Lehmbruchs Werk steht beispielhaft für eine eigenständige, lernoffene kritische Verarbeitung und Weiterentwicklung von prägenden Lehrern und Lehrgebäuden. Theodor Eschenburg ist der erste Lehrer des politikwissenschaftlich „Spätberufenen“, wie Lehmbruch, Jahrgang 1928, mit Blick darauf sagt, dass er im Alter von 25 Jahren, als fertig ausgebildeter Theologiestudent, bei Eschenburg in Tübingen zunächst die Rolle eines „Hilfsassistenten“ bekommt, so nannte man damals die geprüfte Wissenschaftliche Hilfskraft. Bei Eschenburg lernt Lehmbruch „Institutionen als Schranken für strategische Rationalität“ zu begreifen. Das ist viel mehr als traditionelle Institutionenkunde. Eschenburg sensibilisiert Lehmbruch zudem für entwicklungsgeschichtliche Betrachtung und regt seine Schüler an, über die Perspektiven des Lehrers hinaus zu blicken. Die Differenz zwischen Eschenburgs und Lehmbruchs Sicht auf die Demokratie ist ein Beispiel. Eschenburg befürwortet, wie viele Beobachter in den 50er-Jahren, die Konkurrenzdemokratie Schumpeter’scher und britischer Art. Doch diesen Blick auf die Demokratie bürstet Lehmbruch alsbald mit seinem Fokus auf kulturell heterogene Nationalstaaten „gegen den Strich“. Als lebensfähiges Demokratiemodell kommt in kulturell fragmentierten Staaten, wie im Falle tiefer religiöser und sprachlicher Spaltung, im Grundsatz nur ein nicht-majoritäres, machtteiliges Arrangement in Frage, insbesondere die „Konkordanzdemokratie“ oder „Verhandlungsdemokratie“:

Seine wissenschaftliche Sozialisation, so hat Gerhard Lehmbruch erläutert, wurde geprägt durch die Schulung in der Exegese von Texten, durch sachkundige, entwicklungsgeschichtliche Deutung von Institutionen sowie das Lernen und Anwenden des Vergleichs. Und seine politische Sozialisation ist geformt vom Erleben tiefer religiöser und sprachlicher Konflikte und in zunehmendem Maße seit 1933 auch durch die terroristische Herrschaft im NS-Staat.

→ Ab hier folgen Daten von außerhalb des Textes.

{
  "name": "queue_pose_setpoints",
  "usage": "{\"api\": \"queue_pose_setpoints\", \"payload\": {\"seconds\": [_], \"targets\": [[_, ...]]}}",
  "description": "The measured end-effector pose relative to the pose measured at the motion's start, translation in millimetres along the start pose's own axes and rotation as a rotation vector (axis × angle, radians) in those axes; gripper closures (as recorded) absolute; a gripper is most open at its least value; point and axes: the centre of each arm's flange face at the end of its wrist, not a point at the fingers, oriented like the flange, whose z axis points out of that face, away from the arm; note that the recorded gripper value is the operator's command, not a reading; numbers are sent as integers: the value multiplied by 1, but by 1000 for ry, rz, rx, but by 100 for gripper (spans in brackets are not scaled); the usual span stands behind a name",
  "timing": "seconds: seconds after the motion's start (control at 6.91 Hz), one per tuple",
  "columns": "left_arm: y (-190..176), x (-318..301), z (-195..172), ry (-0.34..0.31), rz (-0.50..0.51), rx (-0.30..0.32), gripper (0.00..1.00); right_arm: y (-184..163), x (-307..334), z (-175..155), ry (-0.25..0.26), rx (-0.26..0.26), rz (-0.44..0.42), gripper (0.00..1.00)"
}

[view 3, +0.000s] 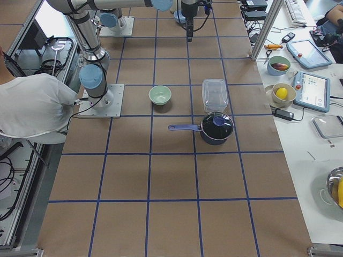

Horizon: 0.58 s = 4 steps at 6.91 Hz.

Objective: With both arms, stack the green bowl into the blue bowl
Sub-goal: 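Move the left gripper down toward the light-blue bowl beside the toaster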

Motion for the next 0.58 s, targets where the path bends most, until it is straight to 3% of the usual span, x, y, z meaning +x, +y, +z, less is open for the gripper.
{"api": "queue_pose_setpoints", "payload": {"seconds": [0.58], "targets": [[35,-11,23,-13,3,-3,0,0,0,0,-1,1,0,0]]}}
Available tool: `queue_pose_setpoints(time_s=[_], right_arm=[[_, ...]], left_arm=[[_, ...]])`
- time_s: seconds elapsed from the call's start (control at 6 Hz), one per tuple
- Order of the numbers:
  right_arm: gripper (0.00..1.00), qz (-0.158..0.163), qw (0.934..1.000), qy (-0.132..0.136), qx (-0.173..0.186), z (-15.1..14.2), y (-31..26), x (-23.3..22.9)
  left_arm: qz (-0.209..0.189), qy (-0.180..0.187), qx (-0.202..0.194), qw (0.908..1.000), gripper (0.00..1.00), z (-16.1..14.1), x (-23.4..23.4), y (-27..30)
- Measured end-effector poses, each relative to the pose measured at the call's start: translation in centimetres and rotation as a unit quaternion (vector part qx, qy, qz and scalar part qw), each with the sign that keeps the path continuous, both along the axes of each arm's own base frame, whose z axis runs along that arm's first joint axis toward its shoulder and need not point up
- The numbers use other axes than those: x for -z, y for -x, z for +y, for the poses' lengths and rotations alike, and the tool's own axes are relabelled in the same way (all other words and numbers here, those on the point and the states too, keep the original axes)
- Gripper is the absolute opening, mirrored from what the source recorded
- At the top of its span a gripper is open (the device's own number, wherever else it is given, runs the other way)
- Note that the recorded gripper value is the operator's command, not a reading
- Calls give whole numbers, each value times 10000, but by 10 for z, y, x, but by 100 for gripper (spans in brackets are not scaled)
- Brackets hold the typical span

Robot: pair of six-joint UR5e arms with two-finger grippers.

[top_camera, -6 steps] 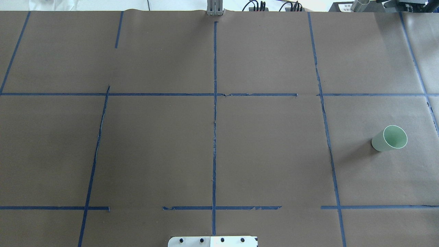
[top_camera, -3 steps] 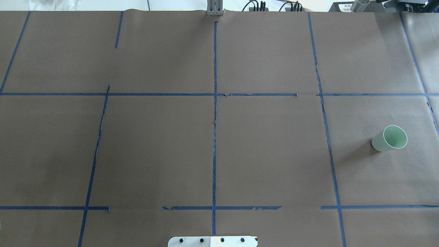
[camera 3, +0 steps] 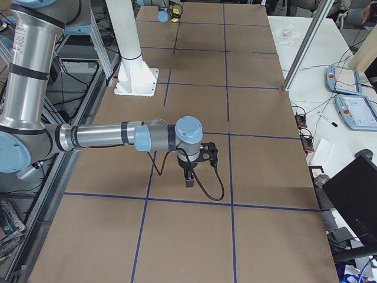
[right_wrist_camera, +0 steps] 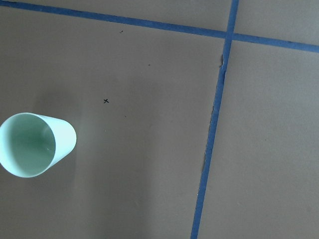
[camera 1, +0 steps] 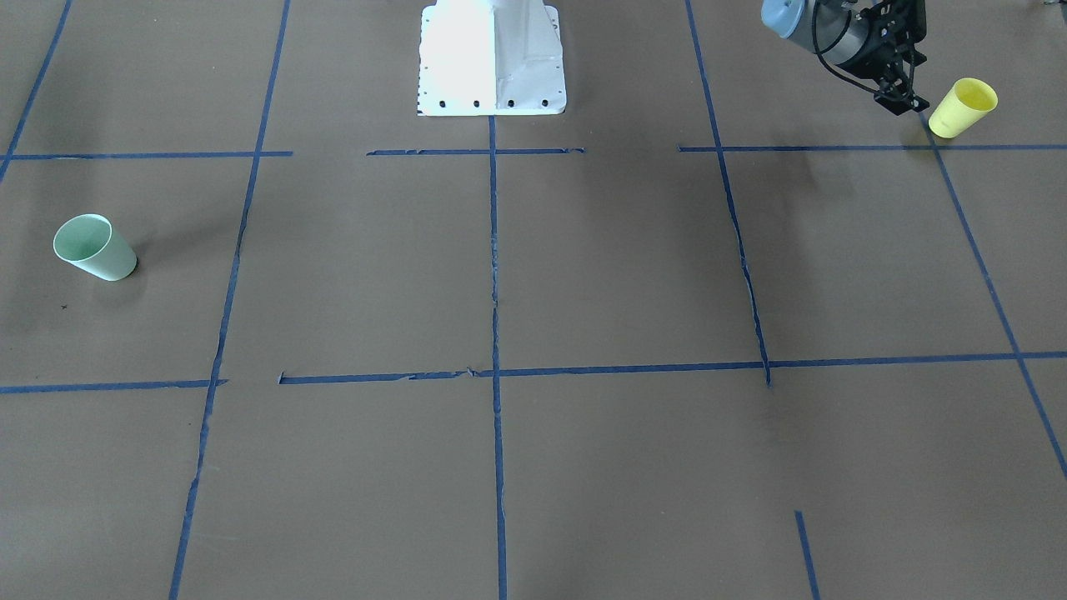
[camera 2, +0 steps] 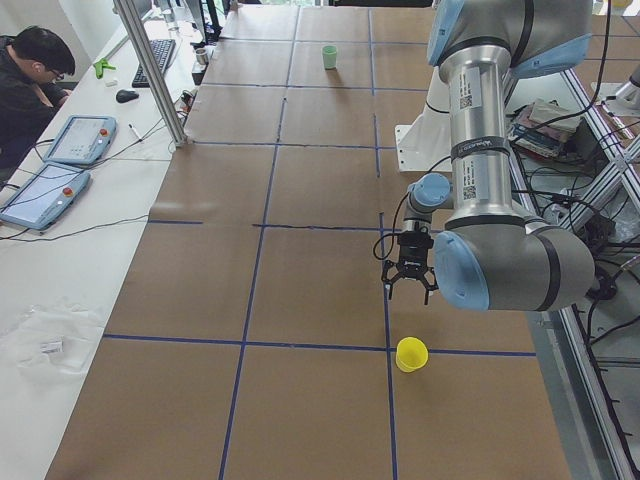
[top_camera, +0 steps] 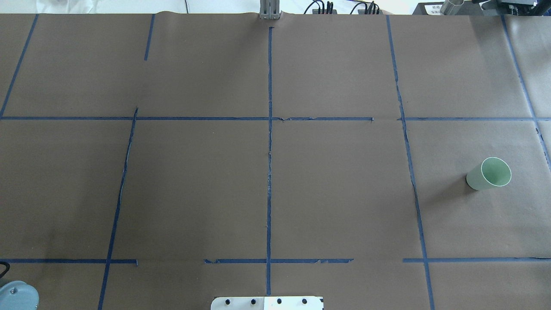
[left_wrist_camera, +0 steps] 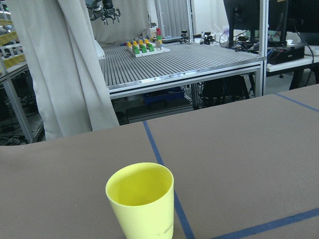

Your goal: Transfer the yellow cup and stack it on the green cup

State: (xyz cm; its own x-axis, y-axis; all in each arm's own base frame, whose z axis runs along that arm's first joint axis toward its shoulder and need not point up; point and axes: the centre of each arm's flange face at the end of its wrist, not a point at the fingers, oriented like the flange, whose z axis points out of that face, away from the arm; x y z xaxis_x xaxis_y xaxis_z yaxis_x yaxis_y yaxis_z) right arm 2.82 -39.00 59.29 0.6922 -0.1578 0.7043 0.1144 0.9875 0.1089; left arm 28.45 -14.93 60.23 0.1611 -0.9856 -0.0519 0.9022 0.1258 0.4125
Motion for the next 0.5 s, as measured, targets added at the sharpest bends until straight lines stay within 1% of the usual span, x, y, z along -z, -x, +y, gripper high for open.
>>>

An der akademischen Sozialisation Lehmbruchs wirkt vieles mit. Die fundierte Ausbildung in der Theologie kommt ihm zugute, später die Formung durch Eschenburg, sodann der Einfluss von sozialwissenschaftlich geschulten Historikern, zunächst beispielsweise Hans Mommsen und Erich Gruner, später auch Hans-Ulrich Wehler, dessen Einbau der Korporatismustheorie in den Band 3 der Wehler’schen Gesellschaftsgeschichte Deutschlands Lehmbruch mit großer Zufriedenheit registriert. Die intellektuelle Neugier führt Lehmbruch früh zu wissenschaftlicher Internationalisierung. Er rezipiert Beiträge der französischen Politikwissenschaft und Soziologie. Maurice Duvergers Parteienforschung und Michel Croziers Bürokratiesoziologie beeindrucken ihn. Hinzu kommt die Prägung durch die neuere angloamerikanische Politikwissenschaft. Vor allem die Comparative Politics und die Politische Systemanalyse haben es ihm angetan. Von ihnen übernimmt Lehmbruch Begriffe, Methoden und Hypothesen der strukturell-funktionalen, am Input-Output-Modell orientierten Komparatistik einschließlich der Berücksichtigung politisch-kultureller Variablen. Das ungewöhnlich reichhaltige Begriffs‑, Theorien- und Methodenwerkzeug wird der historisch-institutionalistischen Demokratieforschung und ihrer Präsentation in der Lehre zuteil. Wer Lehmbruchs Werk auf ihn prägende Lehrgebäude befragt, wird zudem in der Soziologie, vor allem der Organisationssoziologie und der Industrial Relations-Forschung fündig, überdies in der sozialwissenschaftlich orientierten Geschichtswissenschaft. Ferner spielt die empirisch orientierte Politische Ökonomie seit den 70er-Jahren eine wichtige Rolle in Lehmbruchs politikwissenschaftlichem Werk. Zur Herausforderung – auch in der Lehre – wird überdies der politisch-ökonomische Diskurs der Neomarxisten, wie Nicos Poulantzas’ Pouvoir politique et classes sociales (1968) und die soziologisch-politikwissenschaftliche Fortsetzung der Kritischen Theorie unter anderem bei Claus Offe. Dieser Diskurs regte Lehmbruch, der immer um die relative Autonomie des Politischen wusste, dazu an, Fragen der Politischen Ökonomie auf politikwissenschaftlich-komparatistischer Grundlage ins Visier zu nehmen.